Однако организация празднеств не поглощает все внимание Давида. Нельзя не поразиться его энергии за годы 1793-1795, его активность в это время как будто удесятерилась.
В 1793 году, после представления в Конвент плана реконструкции Лилля и Тионвиля, его занимает мысль об украшении Парижа. Его докладная записка относительно символической статуи «Французский народ», которую он предполагал воздвигнуть на площади Пон-Неф, дает основания к самым сильным нападкам. Защитить эту статую не представляется возможным. Любопытно одно место из этой докладной записки: «Изображение французского народа должно поражать своею мощью и простотой. На лбу статуи должно быть большими буквами начертано: «Свобода», на груди — «Природа и Истина», на руках- «Сила», на кистях рук-»Труд».
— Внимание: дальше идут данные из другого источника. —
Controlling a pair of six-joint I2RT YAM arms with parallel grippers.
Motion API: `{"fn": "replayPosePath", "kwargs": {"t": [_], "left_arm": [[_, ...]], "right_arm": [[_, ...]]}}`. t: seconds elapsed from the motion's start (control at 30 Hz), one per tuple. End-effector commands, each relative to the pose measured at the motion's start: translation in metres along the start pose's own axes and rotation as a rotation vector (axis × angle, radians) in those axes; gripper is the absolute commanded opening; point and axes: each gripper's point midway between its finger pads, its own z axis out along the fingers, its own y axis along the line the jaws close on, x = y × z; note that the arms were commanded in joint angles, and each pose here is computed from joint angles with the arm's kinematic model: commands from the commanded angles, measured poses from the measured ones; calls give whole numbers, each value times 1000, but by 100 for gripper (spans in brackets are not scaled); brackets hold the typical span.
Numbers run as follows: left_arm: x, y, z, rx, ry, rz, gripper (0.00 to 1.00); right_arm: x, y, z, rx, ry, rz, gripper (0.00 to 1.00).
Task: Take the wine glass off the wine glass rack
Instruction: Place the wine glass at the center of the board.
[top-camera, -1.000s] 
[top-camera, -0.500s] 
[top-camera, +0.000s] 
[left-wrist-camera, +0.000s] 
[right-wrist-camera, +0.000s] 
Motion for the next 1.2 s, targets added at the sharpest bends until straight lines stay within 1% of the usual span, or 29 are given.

Пусть изображенные на одной из рук статуи фигуры Свободы и Равенства прижимаются друг к другу, готовые обежать весь свет и показать всем, что вечной опорой им служат Дух и Добродетель народа».
Пьедесталом для этого странного скульптурного ребуса должны были служить статуи с разрушенного королевского портала Собора Парижской богоматери. К счастью, Александр Ленуар, большой знаток средневековой археологии, вмешался вовремя и заставил перенести эти статуи в хранилище Пти-Огюстен, а затем в Музей французских памятников.